I wouldn't be too hard on the manufacturers, lighting up a garage or a reasonable sized shop would be a better application for so much light, and in those cases you'd rarely need to step the brightness down.


Closest I can find is 2-page "datasheet" (if you can call it that, it is more of a "product
brief") for JoulWatt JW1600 (not 1606S). Would there be a link for the correct one?
I didn't keep a link - it was an AliBaba ad and those melt away like dreams. If I were looking for it again I'd just type in the full part number and trust the Google.

I don't have much need for long shop-lights but have a couple, one using replaceable 4-foot
T8 direct-wire tubes. The current trend is non-replaceable, the whole fixture goes out when something fails.
The last time the T8s burned out in my laundry room, I bought a pair of LED tubes to replace them. They have an odd interaction with the radio-controlled switch for the laundry room lights (fixing the consequences of a door hung opposite the way the reno drawing showed...put a radio light switch on the other side of the door because to me that was easier than digging up drywall to move the hard-wired switch). About 1 time in 5, the LEDs don't go completely off but stay lit at maybe 1% of full brightness. This is doubtless due to the TRIAC in the radio control leaking a little bit...sometimes. Haven't got round to fixing this yet.

The other weird interaction between LED lights and remote control switches was the strings of LED bulbs I put up in the rec room, then used an old Home Link remote control on them. Worked well, but I noticed one LED in each string of 60 or so was still lit even when the remote was switched off. I did eventually discover this LED was wired *backward" to the way the rest of the LEDs in the string were connected; guess there was enough leaking throught the TRIAC to light one LED but not 59.

Throw-away lamp fixtures do bother me on some level, but remember we used to think throw-away cigarette lighters or pens were absurd. If the capacitors in the power supply hold up, the lamp could last 15 years or more....changing a whole fixture every 15 years is about as much labor as changing a bulb 2 or 3 times a year.

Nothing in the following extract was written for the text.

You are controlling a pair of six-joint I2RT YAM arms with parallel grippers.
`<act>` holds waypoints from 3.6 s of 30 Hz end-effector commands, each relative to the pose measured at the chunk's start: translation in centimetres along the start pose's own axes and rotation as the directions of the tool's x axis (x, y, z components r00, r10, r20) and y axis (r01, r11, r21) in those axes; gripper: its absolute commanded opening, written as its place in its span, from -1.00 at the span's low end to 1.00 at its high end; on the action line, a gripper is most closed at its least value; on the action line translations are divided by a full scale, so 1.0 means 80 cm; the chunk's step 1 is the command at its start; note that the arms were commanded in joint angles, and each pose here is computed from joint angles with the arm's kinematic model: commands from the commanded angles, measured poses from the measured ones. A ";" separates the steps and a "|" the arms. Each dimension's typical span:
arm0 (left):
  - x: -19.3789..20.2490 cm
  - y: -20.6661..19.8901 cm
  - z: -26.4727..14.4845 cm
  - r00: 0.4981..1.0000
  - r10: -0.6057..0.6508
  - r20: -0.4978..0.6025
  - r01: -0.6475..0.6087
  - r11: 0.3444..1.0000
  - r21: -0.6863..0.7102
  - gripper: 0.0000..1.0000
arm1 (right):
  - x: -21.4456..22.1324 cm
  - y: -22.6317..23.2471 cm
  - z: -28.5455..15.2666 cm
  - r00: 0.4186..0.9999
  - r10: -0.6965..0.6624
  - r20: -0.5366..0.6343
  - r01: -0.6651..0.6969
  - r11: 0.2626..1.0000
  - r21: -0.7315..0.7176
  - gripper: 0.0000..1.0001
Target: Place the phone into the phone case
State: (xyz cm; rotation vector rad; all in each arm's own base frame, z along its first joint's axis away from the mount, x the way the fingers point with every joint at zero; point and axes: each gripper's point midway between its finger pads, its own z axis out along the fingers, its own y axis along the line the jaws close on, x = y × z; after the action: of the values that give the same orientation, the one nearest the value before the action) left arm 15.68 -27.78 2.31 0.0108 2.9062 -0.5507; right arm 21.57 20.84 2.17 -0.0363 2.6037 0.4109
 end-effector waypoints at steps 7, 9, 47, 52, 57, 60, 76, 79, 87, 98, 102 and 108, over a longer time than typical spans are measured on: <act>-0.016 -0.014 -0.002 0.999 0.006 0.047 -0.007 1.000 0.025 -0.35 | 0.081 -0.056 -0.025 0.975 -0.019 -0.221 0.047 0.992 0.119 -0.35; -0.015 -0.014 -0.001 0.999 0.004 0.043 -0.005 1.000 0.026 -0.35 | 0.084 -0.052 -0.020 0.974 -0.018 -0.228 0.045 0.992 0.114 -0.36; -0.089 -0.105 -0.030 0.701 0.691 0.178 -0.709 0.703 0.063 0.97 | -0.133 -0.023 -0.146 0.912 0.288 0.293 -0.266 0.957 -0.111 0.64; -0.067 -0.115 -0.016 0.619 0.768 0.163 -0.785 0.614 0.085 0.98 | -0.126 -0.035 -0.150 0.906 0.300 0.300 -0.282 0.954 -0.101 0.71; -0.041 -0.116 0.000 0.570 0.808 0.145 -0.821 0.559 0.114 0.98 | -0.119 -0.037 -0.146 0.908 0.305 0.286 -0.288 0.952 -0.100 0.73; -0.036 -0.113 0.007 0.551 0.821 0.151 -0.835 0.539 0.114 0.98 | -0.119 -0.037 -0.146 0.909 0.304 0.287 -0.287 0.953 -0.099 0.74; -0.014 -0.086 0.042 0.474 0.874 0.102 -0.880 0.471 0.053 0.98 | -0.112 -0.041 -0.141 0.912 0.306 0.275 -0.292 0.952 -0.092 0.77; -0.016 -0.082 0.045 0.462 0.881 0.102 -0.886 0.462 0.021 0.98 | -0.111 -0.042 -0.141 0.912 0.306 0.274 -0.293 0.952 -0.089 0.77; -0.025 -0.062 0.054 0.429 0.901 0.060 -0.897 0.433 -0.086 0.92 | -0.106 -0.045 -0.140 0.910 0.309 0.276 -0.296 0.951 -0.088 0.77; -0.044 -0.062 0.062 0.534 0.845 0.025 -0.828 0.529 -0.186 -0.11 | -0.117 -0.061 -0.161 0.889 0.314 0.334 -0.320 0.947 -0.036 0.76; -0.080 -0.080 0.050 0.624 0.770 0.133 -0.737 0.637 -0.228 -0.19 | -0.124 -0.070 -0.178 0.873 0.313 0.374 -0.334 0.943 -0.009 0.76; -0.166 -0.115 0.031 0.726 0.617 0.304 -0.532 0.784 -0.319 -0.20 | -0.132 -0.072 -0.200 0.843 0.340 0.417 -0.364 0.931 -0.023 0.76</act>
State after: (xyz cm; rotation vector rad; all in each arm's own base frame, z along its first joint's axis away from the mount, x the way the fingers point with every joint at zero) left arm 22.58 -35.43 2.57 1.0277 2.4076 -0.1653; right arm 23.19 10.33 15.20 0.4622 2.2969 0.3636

For temperature measurement, you could try an IR thermometer. Princess Auto sometimes
has good deals on them. Only caution is the emissivity is usually fixed at 95%, shiny targets can cause inaccuracy.

Dave

The first IR thermometer I ever used was a big ugly Leeds and Northrup disappearing filament pyrometer! Yes, I have picked up one or two Princess Auto thermometers - the problem is the surface I'm most interested in measuring is inaccessible to view by an IR thermometer. In my steelmaking days we learned the trick about putting a piece of painter's tape or a bit of flat black paint on a shiny surface to make it more compatible with the default emissivity setting - that doesn't work when you get up to disappearing-filament-pyrometer temperatures, mind. Tends to burn off.

LED lighting gets you involved in so many other things.